### Your instructions:
Return all lines from the entries below in which the word "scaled" is present.

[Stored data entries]
○ ○ ○

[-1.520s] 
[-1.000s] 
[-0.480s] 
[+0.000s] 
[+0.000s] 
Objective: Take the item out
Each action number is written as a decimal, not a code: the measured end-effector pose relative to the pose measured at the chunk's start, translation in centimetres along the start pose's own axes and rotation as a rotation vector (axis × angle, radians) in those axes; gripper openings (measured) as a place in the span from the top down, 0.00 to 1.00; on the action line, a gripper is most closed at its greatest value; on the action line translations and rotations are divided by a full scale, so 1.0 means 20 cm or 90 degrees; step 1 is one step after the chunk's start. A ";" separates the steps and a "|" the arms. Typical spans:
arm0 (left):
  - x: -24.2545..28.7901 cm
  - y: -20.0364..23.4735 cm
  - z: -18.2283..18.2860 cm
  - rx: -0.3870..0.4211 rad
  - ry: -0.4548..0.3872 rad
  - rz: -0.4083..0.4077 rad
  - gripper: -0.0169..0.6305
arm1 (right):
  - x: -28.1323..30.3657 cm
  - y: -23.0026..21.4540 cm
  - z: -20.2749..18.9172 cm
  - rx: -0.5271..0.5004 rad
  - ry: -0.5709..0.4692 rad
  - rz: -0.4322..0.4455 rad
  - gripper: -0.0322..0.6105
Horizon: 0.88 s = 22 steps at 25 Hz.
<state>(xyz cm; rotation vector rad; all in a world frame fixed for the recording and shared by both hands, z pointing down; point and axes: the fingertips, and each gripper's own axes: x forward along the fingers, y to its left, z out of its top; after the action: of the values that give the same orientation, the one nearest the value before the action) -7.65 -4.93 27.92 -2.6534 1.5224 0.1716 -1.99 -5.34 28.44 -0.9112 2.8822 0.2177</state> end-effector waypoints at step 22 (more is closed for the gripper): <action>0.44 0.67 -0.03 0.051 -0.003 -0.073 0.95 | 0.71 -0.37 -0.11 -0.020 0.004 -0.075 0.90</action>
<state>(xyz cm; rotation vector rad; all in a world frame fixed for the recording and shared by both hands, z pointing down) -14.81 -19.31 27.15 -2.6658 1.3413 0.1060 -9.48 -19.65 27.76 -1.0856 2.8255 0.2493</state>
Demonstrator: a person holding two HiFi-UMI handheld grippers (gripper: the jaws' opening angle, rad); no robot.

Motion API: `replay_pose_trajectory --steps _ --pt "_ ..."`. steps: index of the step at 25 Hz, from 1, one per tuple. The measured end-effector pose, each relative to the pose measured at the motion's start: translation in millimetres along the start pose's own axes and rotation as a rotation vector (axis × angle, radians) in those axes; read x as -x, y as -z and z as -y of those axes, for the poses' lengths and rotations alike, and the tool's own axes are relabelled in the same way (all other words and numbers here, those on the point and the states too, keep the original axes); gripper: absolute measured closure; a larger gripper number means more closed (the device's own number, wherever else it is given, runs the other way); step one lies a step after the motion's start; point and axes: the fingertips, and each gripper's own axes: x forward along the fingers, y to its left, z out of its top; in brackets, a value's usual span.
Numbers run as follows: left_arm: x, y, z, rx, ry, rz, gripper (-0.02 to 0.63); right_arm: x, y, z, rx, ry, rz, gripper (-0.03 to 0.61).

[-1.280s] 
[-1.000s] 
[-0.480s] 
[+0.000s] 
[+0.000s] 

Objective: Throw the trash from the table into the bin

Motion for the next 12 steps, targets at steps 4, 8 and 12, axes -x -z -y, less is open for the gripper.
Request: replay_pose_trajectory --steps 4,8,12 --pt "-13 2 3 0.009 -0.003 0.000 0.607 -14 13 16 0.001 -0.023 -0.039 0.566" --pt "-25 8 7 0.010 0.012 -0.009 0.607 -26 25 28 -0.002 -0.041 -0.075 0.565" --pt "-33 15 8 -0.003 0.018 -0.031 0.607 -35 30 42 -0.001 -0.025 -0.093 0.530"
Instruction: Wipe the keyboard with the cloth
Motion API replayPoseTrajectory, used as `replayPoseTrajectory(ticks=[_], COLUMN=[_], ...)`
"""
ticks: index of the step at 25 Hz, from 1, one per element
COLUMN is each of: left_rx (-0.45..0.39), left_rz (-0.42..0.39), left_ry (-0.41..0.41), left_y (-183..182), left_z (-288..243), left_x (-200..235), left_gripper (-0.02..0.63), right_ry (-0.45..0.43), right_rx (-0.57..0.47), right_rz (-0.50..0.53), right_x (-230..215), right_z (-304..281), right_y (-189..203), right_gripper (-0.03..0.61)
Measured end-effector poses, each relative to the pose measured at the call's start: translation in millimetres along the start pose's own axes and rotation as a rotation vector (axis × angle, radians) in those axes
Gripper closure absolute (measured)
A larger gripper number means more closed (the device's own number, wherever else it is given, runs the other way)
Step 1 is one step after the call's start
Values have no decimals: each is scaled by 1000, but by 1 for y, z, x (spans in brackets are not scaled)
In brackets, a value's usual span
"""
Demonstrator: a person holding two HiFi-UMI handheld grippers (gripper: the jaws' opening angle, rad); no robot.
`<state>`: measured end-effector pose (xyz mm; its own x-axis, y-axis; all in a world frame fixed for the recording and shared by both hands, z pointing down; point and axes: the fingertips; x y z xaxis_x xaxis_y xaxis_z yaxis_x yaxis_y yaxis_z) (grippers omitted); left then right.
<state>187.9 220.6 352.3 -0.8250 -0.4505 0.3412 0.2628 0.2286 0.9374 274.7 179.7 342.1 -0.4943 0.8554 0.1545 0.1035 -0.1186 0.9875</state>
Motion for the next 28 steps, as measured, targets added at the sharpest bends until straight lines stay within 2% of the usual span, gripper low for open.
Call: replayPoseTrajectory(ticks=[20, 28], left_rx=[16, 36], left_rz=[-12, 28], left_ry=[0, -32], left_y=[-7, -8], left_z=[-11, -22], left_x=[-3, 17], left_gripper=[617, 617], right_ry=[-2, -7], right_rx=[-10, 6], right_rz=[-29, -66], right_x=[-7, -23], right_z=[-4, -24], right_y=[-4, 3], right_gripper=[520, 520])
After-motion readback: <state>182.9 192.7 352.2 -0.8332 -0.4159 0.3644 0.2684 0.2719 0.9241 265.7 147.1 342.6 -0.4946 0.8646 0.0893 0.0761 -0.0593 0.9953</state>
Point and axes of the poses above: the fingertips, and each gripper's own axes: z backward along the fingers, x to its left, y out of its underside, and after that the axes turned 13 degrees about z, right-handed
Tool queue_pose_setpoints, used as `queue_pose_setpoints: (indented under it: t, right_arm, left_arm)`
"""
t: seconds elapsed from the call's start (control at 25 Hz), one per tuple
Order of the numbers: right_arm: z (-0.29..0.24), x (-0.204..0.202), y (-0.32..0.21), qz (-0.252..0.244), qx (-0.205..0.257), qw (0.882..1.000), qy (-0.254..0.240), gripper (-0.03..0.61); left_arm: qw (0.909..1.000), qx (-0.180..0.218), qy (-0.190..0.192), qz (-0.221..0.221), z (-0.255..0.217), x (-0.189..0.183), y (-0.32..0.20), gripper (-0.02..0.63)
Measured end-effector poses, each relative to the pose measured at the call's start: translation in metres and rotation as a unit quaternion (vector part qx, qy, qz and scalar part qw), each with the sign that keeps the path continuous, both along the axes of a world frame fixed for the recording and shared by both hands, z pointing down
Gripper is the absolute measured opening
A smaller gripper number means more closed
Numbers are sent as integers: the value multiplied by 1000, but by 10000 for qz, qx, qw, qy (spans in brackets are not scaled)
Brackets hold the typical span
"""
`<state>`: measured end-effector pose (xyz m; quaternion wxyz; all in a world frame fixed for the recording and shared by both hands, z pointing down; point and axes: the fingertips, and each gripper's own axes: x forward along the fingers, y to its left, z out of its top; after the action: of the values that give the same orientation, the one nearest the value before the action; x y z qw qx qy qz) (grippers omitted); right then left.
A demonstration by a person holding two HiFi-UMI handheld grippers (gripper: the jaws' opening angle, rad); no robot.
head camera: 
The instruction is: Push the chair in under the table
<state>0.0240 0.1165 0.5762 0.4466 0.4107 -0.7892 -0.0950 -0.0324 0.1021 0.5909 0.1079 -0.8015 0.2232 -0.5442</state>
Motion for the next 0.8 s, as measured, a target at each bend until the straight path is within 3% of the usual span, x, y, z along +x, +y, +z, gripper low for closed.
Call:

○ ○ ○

### Answer to this problem:
Values have no decimals: each is scaled by 1000, but by 1 for y, z, x (spans in brackets are not scaled)
Numbers are sent as integers: the value multiplied by 1000, but by 10000 for qz, qx, qw, qy (spans in brackets are not scaled)

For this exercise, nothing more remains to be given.